### Exercise description
Exact transcript, pictures excluded: write out every record below.

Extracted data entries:
============================================================
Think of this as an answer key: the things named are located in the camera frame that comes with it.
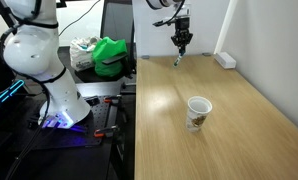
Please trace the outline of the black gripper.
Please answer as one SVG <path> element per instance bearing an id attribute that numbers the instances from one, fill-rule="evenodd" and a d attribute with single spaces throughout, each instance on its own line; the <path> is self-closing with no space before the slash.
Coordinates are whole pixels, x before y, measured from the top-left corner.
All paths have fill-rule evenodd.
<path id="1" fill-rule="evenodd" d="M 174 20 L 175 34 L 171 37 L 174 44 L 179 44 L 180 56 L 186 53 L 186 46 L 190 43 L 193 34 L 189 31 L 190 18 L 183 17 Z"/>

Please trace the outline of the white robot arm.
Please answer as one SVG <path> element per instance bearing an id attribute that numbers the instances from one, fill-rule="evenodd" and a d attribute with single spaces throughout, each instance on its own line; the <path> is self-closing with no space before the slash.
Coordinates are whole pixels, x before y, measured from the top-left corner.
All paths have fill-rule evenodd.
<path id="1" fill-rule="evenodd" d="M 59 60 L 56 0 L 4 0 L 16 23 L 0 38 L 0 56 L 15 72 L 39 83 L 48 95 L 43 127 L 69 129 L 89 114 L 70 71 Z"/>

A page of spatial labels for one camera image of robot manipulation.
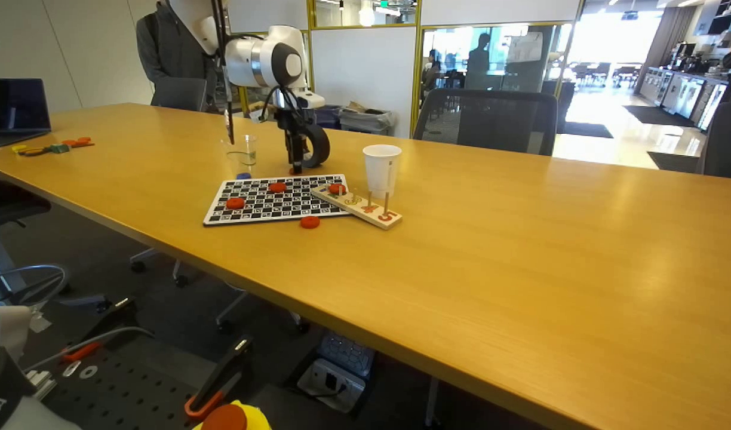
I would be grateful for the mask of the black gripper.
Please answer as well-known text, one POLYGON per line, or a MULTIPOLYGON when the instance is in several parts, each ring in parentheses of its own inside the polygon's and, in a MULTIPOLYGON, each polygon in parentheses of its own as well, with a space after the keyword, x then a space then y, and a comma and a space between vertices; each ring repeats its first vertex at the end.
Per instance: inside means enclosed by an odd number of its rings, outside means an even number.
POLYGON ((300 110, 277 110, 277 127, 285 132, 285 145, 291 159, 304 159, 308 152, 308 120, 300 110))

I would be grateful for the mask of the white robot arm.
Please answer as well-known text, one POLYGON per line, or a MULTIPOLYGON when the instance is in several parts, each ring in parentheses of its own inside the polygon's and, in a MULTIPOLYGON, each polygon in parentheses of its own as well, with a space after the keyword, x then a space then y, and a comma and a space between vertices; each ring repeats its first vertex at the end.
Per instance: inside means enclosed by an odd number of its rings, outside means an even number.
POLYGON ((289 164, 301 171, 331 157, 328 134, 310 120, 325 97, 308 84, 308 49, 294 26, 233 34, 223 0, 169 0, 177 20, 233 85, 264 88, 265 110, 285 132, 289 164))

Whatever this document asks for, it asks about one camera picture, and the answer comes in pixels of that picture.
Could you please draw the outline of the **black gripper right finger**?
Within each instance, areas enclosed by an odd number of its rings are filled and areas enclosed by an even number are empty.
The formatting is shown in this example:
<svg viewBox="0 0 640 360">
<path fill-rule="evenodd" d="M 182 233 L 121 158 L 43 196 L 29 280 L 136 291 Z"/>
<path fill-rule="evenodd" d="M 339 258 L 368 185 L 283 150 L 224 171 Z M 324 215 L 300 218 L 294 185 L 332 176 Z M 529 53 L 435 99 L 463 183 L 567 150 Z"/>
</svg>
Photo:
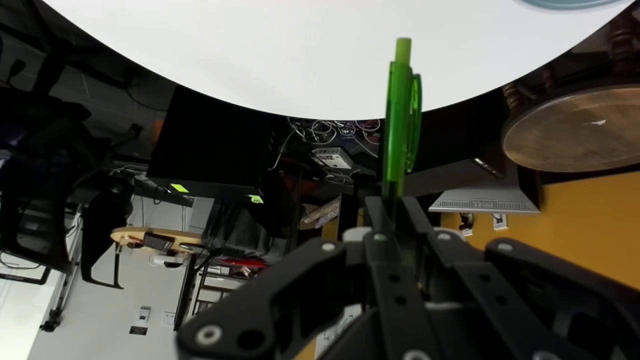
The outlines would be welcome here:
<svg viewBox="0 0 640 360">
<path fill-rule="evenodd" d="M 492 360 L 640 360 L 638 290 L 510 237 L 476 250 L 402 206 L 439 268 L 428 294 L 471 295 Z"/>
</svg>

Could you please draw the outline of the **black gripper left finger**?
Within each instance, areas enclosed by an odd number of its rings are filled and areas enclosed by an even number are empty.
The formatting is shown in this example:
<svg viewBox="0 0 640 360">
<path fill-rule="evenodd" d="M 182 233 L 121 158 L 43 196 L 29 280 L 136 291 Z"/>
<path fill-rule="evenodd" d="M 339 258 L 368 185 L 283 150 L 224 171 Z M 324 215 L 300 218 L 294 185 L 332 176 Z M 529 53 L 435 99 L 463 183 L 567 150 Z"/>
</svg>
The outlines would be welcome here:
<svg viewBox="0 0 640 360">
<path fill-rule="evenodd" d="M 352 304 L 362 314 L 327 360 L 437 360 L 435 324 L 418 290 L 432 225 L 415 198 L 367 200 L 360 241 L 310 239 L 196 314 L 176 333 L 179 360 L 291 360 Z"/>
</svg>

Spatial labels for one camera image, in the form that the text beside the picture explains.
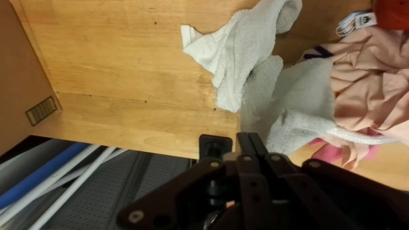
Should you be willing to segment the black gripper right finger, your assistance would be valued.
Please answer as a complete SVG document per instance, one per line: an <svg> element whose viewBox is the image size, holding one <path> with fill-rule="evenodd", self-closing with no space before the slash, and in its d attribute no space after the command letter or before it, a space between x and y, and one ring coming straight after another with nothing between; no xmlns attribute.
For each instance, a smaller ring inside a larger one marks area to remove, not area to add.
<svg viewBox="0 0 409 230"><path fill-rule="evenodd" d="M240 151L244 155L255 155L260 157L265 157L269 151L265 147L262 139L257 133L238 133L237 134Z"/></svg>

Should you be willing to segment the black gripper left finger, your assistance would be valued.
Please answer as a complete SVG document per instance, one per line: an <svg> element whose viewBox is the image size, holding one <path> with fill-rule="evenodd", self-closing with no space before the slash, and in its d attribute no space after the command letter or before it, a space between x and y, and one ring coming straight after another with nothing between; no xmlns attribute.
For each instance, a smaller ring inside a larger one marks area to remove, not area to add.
============================================================
### Expected answer
Think of this as an answer key: the things named are located in the camera frame that comes with it.
Please trace the outline of the black gripper.
Please answer as one SVG <path> element per instance bearing an id attribute that numbers the instances from one, fill-rule="evenodd" and a d attribute with single spaces throughout, each instance on its own line; the <path> is self-closing with no space before the slash.
Coordinates are whole pixels, x before y, measured from the top-left corner.
All paths have fill-rule evenodd.
<path id="1" fill-rule="evenodd" d="M 174 20 L 175 34 L 171 37 L 174 44 L 179 44 L 180 56 L 186 53 L 186 46 L 190 43 L 193 34 L 189 31 L 190 18 L 183 17 Z"/>

Please trace the outline of the white robot arm.
Please answer as one SVG <path> element per instance bearing an id attribute that numbers the instances from one, fill-rule="evenodd" and a d attribute with single spaces throughout, each instance on its own line; the <path> is self-closing with no space before the slash.
Coordinates are whole pixels, x before y, measured from the top-left corner.
All paths have fill-rule evenodd.
<path id="1" fill-rule="evenodd" d="M 59 60 L 56 0 L 4 0 L 16 23 L 0 38 L 0 56 L 15 72 L 39 83 L 48 95 L 43 127 L 69 129 L 89 114 L 70 71 Z"/>

A page of spatial labels for one camera image of robot manipulation.
I would be grateful for the mask of the black gripper.
Please answer as well-known text, one POLYGON per line, or a MULTIPOLYGON when the instance is in several parts, each ring in parentheses of its own inside the polygon's and, in a MULTIPOLYGON, each polygon in parentheses of its own as well, with a space after the keyword, x then a space then y, and a comma and a space between vertices; each ring repeats its first vertex at the end.
Per instance: inside means enclosed by an odd number of its rings, outside means an even number.
POLYGON ((300 110, 277 110, 277 127, 285 132, 285 145, 291 159, 304 159, 308 152, 308 120, 300 110))

I would be grateful for the mask of the white robot arm.
Please answer as well-known text, one POLYGON per line, or a MULTIPOLYGON when the instance is in several parts, each ring in parentheses of its own inside the polygon's and, in a MULTIPOLYGON, each polygon in parentheses of its own as well, with a space after the keyword, x then a space then y, and a comma and a space between vertices; each ring repeats its first vertex at the end.
Per instance: inside means enclosed by an odd number of its rings, outside means an even number.
POLYGON ((289 164, 301 171, 331 157, 328 134, 310 120, 325 97, 308 84, 308 49, 294 26, 233 34, 223 0, 169 0, 177 20, 233 85, 264 88, 265 110, 285 132, 289 164))

Whatever this document asks for, it asks about one camera picture, and the answer comes in pixels of that picture.
Could you please draw the outline of the **black gripper right finger**?
Within each instance, areas enclosed by an odd number of its rings are filled and areas enclosed by an even number are empty.
The formatting is shown in this example:
<svg viewBox="0 0 640 360">
<path fill-rule="evenodd" d="M 182 233 L 121 158 L 43 196 L 29 280 L 136 291 Z"/>
<path fill-rule="evenodd" d="M 339 258 L 368 185 L 283 150 L 224 171 Z M 324 215 L 300 218 L 294 185 L 332 176 Z M 529 53 L 435 99 L 463 183 L 567 150 Z"/>
</svg>
Photo:
The outlines would be welcome here:
<svg viewBox="0 0 640 360">
<path fill-rule="evenodd" d="M 492 360 L 640 360 L 638 290 L 510 237 L 476 250 L 402 206 L 439 268 L 428 294 L 471 295 Z"/>
</svg>

Could you please draw the outline of the **black gripper left finger**?
Within each instance, areas enclosed by an odd number of its rings are filled and areas enclosed by an even number are empty.
The formatting is shown in this example:
<svg viewBox="0 0 640 360">
<path fill-rule="evenodd" d="M 182 233 L 121 158 L 43 196 L 29 280 L 136 291 Z"/>
<path fill-rule="evenodd" d="M 339 258 L 368 185 L 283 150 L 224 171 Z M 324 215 L 300 218 L 294 185 L 332 176 Z M 529 53 L 435 99 L 463 183 L 567 150 Z"/>
</svg>
The outlines would be welcome here:
<svg viewBox="0 0 640 360">
<path fill-rule="evenodd" d="M 352 304 L 362 314 L 327 360 L 437 360 L 435 324 L 418 290 L 432 225 L 415 198 L 367 200 L 360 241 L 310 239 L 196 314 L 176 333 L 179 360 L 291 360 Z"/>
</svg>

Spatial labels for one camera image, in the form that the text beside the picture explains.
Should you be willing to segment the black gripper right finger, your assistance would be valued.
Please answer as a complete SVG document per instance, one per line: an <svg> element whose viewBox is the image size, holding one <path> with fill-rule="evenodd", self-closing with no space before the slash, and in its d attribute no space after the command letter or before it, a space between x and y, and one ring coming straight after another with nothing between; no xmlns attribute.
For each instance, a smaller ring inside a larger one marks area to remove, not area to add.
<svg viewBox="0 0 409 230"><path fill-rule="evenodd" d="M240 151L244 155L255 155L260 157L265 157L269 151L265 147L262 139L257 133L238 133L237 134Z"/></svg>

Should you be willing to segment the black gripper left finger, your assistance would be valued.
Please answer as a complete SVG document per instance, one per line: an <svg> element whose viewBox is the image size, holding one <path> with fill-rule="evenodd", self-closing with no space before the slash, and in its d attribute no space after the command letter or before it, a space between x and y, and one ring coming straight after another with nothing between; no xmlns attribute.
For each instance, a smaller ring inside a larger one marks area to remove, not area to add.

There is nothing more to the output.